La boutique spécialisée dans la vente de produits d'Europe, communément appelée "Bilokos", a tout perdu : habits, chaussures et produits cosmétiques sont partis en fumée.
Seule la solidarité spontanée des riverains, lutant avec les moyens du bord, notamment des bouteilles d'eau destinées à la vente, a permis d'éviter le pire et d'empêcher les flammes de consumer les habitations voisines.
LE PETIT COLLÈGE SAINT-PIERRE EMBRASÉ
Dans la même journée d'hier, un autre sinistre d'envergure a frappé le complexe scolaire du Petit Collège Saint-Pierre dans la commune de Kinshasa.
Tout a commencé vers 13 heures, rapporte radiookapi.net, alors que les enseignants de l'EP 4, en réunion après avoir libéré les élèves, ont été alertés par des enfants qui traînaient encore dans la cour.
Plusieurs locaux administratifs, salles de classe, archives scolaires, mobilier et équipements pédagogiques ont été calcinés.
Si aucune perte en vie humaine ni blessé grave n'ont été enregistrés, des ordinateurs, des imprimantes, des livres ainsi que des cahiers d'élèves auraient été emportés par des badauds, venus assister à l'incendie.
LENTEURS DE SERVICES D'INTERVENTION
Comme à Limete, selon les premiers éléments, un court-circuit électrique, survenu après le rétablissement du courant, serait à l'origine du feu détecté dans cette école de la commune de Kinshasa, renseignent des sources concordantes.
Présent sur les lieux après avoir aperçu l'épaisse fumée depuis son bureau, le bourgmestre de la commune de Kinshasa, M. Bienvenu Mbalibi, s'est indigné face à la situation.
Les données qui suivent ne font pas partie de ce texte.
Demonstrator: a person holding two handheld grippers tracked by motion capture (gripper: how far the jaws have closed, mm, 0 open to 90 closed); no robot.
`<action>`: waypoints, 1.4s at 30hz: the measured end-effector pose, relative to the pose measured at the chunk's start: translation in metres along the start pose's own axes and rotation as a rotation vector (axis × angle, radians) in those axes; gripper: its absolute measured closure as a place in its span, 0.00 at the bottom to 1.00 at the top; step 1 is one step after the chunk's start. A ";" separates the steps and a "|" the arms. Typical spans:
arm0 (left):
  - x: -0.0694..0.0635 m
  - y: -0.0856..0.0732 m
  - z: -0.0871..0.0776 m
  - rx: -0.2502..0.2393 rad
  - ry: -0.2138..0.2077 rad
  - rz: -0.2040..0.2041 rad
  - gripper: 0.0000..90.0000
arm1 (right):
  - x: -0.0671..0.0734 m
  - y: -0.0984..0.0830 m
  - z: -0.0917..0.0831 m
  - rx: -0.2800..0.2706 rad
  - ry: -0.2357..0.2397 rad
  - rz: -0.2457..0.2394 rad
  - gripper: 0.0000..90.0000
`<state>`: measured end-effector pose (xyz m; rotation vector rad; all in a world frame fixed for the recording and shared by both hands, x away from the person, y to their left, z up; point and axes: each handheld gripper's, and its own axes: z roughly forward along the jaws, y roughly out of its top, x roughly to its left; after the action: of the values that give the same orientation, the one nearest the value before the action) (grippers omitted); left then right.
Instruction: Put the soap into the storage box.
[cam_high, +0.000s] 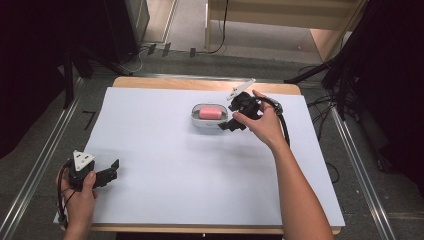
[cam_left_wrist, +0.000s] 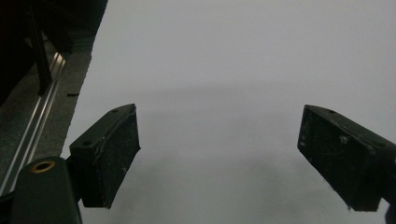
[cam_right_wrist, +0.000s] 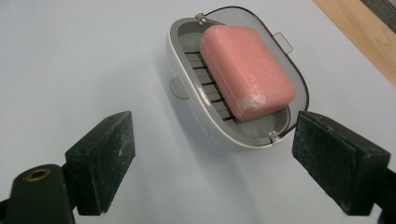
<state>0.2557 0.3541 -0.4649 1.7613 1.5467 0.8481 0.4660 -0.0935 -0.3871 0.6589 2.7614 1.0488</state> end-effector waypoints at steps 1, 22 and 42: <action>0.000 0.000 0.000 0.001 -0.001 0.000 0.15 | 0.001 -0.002 -0.001 -0.002 -0.006 0.000 0.15; -0.001 0.000 0.000 0.001 0.002 0.003 0.15 | 0.020 -0.046 -0.023 -0.048 -0.047 0.060 0.15; -0.001 0.000 0.000 0.001 0.007 0.011 0.15 | 0.039 -0.096 -0.038 -0.081 -0.104 0.100 0.15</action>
<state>0.2554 0.3529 -0.4649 1.7717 1.5435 0.8597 0.3872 -0.1634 -0.4198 0.8230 2.6069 1.1064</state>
Il a vertement déploré la lenteur des services de lutte contre les incendies, "arrivés plus d'une heure après le début du sinistre".
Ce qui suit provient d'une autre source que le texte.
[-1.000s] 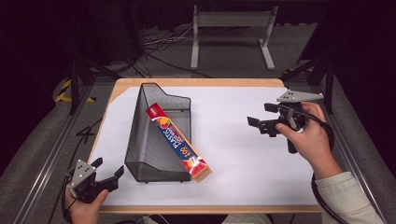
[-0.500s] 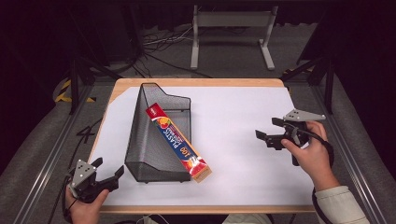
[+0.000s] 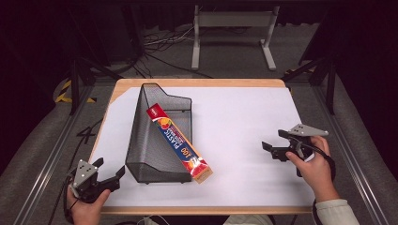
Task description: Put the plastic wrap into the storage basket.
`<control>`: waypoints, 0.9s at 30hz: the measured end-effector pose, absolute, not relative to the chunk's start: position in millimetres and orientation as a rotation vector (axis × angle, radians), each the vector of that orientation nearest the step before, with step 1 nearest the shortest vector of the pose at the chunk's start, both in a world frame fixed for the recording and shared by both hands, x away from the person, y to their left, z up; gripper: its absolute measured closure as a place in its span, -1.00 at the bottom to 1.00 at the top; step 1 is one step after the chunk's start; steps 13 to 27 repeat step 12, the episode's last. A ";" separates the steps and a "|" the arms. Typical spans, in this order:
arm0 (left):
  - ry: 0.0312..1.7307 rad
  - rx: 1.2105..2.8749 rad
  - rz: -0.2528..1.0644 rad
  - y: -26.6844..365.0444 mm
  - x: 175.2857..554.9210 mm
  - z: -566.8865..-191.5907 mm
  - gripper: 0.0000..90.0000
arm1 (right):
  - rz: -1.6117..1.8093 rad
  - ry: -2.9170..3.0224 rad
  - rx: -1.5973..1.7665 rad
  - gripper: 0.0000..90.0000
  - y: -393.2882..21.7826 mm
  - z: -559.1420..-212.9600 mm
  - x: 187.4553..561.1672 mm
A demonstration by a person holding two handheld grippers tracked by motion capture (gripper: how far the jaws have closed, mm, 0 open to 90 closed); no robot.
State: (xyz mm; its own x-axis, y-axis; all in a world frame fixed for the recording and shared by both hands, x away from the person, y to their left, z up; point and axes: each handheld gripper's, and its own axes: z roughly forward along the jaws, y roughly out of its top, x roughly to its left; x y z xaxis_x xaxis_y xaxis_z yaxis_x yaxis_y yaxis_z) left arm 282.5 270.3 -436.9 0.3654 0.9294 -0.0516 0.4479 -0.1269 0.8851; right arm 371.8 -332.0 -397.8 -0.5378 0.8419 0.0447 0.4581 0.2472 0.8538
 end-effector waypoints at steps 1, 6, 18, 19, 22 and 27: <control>1.225 1.733 0.677 270.7 283.2 -436.8 -0.63 | 1.221 2.093 1.198 -0.70 -334.4 -401.1 371.2; 1.229 1.689 0.669 269.6 300.0 -432.3 -0.63 | 1.189 2.089 1.232 -0.70 -341.8 -412.5 369.4; 1.226 1.705 0.687 264.2 319.2 -434.0 -0.63 | 1.191 2.079 1.219 -0.71 -343.4 -417.6 365.3; 1.226 1.705 0.687 264.2 319.2 -434.0 -0.63 | 1.191 2.079 1.219 -0.71 -343.4 -417.6 365.3; 1.226 1.705 0.687 264.2 319.2 -434.0 -0.63 | 1.191 2.079 1.219 -0.71 -343.4 -417.6 365.3; 1.226 1.705 0.687 264.2 319.2 -434.0 -0.63 | 1.191 2.079 1.219 -0.71 -343.4 -417.6 365.3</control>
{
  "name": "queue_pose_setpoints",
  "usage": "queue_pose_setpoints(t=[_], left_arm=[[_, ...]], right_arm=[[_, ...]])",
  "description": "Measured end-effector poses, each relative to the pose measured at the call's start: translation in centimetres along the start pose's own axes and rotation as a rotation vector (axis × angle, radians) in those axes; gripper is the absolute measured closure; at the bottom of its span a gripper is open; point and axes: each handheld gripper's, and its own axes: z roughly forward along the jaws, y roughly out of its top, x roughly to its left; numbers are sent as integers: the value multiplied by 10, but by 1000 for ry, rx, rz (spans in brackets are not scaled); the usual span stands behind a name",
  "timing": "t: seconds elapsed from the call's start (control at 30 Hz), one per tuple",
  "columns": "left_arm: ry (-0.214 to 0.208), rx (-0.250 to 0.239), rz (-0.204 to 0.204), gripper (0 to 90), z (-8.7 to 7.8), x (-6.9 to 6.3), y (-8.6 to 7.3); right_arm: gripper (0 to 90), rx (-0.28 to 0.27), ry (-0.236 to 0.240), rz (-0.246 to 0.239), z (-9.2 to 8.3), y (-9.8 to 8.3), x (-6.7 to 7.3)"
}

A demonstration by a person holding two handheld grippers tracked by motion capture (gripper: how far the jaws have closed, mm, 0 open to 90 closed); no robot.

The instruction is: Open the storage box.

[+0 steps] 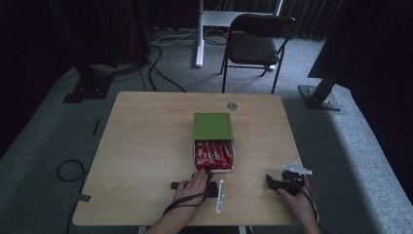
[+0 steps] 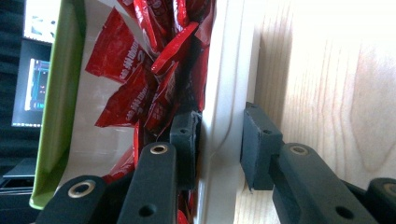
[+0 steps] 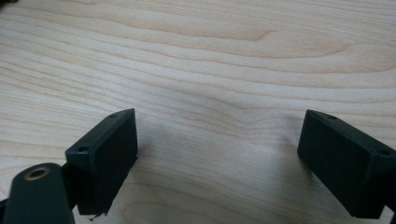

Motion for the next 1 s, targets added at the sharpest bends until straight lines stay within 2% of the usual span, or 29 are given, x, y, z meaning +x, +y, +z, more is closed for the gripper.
queue_pose_setpoints(t=[0.37, 0.6, 0.67, 0.7, 1.0], left_arm=[[14, -9, 15, 704, -10, -9, 1], [-1, -3, 16, 703, -16, -13, 2], [-6, -15, 11, 702, -17, -14, 2], [-13, -9, 25, 701, -18, -15, 2], [-19, -17, 21, 701, -27, -18, 3]], right_arm=[[118, 0, 0, 0, 0, 0, 0], [118, 0, 0, 0, 0, 0, 0], [118, 0, 0, 0, 0, 0, 0], [118, 0, 0, 0, 0, 0, 0], [118, 0, -1, 0, 0, 0, 0]])
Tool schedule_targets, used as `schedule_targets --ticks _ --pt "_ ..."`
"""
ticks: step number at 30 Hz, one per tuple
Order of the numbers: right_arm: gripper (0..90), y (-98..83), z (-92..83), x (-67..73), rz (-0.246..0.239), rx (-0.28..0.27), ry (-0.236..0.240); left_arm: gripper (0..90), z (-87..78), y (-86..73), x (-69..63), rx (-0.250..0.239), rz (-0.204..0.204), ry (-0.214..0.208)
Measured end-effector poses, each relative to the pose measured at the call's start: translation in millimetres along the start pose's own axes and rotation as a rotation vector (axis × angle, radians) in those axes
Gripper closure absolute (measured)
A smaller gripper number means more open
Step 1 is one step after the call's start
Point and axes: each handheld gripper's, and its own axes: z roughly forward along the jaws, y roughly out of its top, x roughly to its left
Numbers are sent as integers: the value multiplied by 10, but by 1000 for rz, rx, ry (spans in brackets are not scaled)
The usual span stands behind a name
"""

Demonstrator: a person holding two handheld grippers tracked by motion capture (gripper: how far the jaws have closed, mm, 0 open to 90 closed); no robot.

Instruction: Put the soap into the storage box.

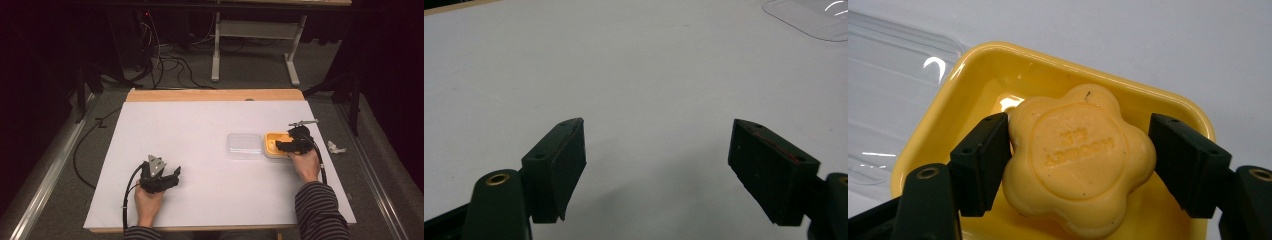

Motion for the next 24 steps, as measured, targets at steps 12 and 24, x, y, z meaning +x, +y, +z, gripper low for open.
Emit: schedule_targets --ticks 12,24 --pt "265 -20 -66 -15 7 -35 13 236 2 0 -2 0 -3 0" --pt "265 -48 -270 -7 4 -110 32 236 1 0 0 0 -1 0"
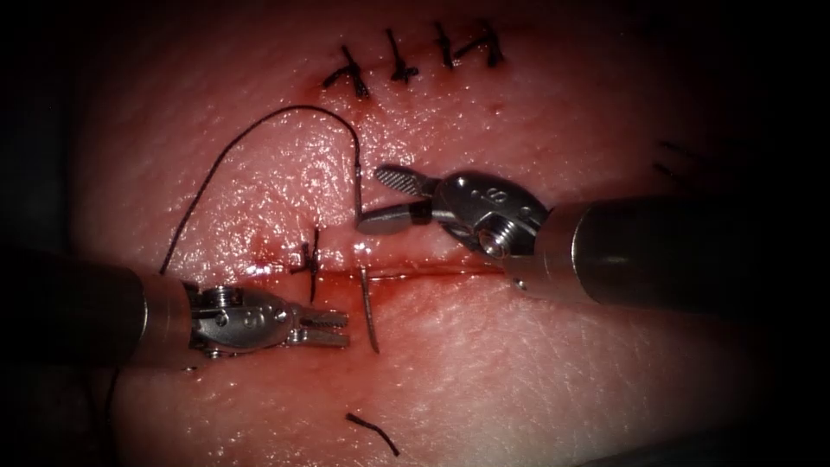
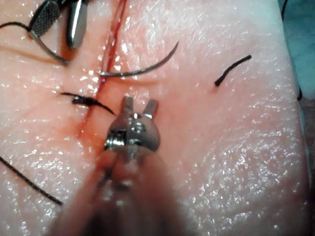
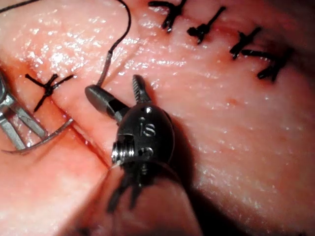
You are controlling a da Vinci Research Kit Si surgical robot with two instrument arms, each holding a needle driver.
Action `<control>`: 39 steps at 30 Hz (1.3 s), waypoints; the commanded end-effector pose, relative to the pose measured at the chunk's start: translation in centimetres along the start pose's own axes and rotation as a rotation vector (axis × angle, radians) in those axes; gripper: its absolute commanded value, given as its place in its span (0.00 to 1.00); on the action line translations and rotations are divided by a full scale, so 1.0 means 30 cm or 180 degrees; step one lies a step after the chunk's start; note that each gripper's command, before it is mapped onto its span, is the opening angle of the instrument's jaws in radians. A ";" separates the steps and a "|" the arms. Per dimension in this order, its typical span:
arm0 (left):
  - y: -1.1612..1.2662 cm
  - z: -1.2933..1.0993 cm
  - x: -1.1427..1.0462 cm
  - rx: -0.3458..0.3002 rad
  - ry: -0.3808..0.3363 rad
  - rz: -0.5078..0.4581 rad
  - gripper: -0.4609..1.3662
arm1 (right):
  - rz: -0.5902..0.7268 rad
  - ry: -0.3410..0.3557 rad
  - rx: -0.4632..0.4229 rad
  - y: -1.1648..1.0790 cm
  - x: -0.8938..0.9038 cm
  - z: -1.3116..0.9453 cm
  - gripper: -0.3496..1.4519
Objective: Wound Closure
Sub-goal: Pull needle the rest of the way through the wound
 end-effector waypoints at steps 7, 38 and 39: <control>-0.0008 0.0006 0.0081 0.0249 0.0189 0.0384 0.78 | -0.0053 0.0016 0.0090 0.0002 -0.0036 0.0005 0.75; -0.0004 0.0036 0.0227 0.0002 0.0377 0.0405 0.06 | 0.0551 0.0047 0.0150 0.0024 -0.0089 0.0082 0.68; -0.0004 0.0035 0.0226 0.0001 0.0377 0.0405 0.06 | 0.0572 0.0047 0.0155 0.0024 -0.0088 0.0088 0.67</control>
Mais, le drame le plus douloureux reste celui survenu dans la salle de fêtes Panacée, à Lingwala, où un incendie ravageur a coûté la vie à près d'une dizaine de personnes.
FERMETURES DES SALLES NON CONFORMES
Face à la répétition de ces drames mortels, le gouvernement central a décidé de taper du poing sur la table. Comme le relaye la radio Top Congo FM, le Vice-Premier ministre en charge de l'Intérieur, M. Jacquemain Shabani, a ordonné, par un message officiel daté du 5 septembre dernier, le contrôle systématique et la fermeture immédiate de toutes les salles de fêtes et espaces de loisirs ne répondant pas aux normes de sécurité.
Dans son télégramme officiel adressé aux services de sécurité - notamment la Police nationale congolaise (PNC), l'Agence nationale de renseignements (ANR), la Direction générale des migrations (DGM) et la Direction générale de protection civile (DGPC) -, le patron de l'Intérieur enjoint les autorités à agir sans délai pour inspecter l'ensemble des infrastructures accueillant du public.
Un rapport d'exécution exhaustif est attendu sur sa table dans un délai de 15 jours pour la ville-province de Kinshasa.
IMPÉRATIF D'UNE CULTURE PRÉVENTIVE
Si aucune perte en vie humaine n'a fort heureusement été déplorée lors de récents incidents de Limete et de l'école Saint-Pierre, les causes de ces fléaux appellent à une introspection profonde.
À la 11ème rue de Limete, des analystes et témoins pointent du doigt un court-circuit provoqué par des fils mal replacés après le passage des agents de salubrité.
Plus globalement, l'absence d'issues de secours, la vétusté des installations électriques et le manque d'extincteurs fonctionnels exposent en permanence les citoyens au danger.
Avec cette décision de fermer les établissements non conformes, l'Exécutif national entend imposer une rigueur stricte et assainir le secteur du divertissement et de l'événementiel.
Au-delà des sanctions, c'est toute une prise de conscience collective et un contrôle rigoureux des normes urbanistiques qui doivent s'imposer à Kinshasa pour que la sécurité de la population redevienne le maître-mot.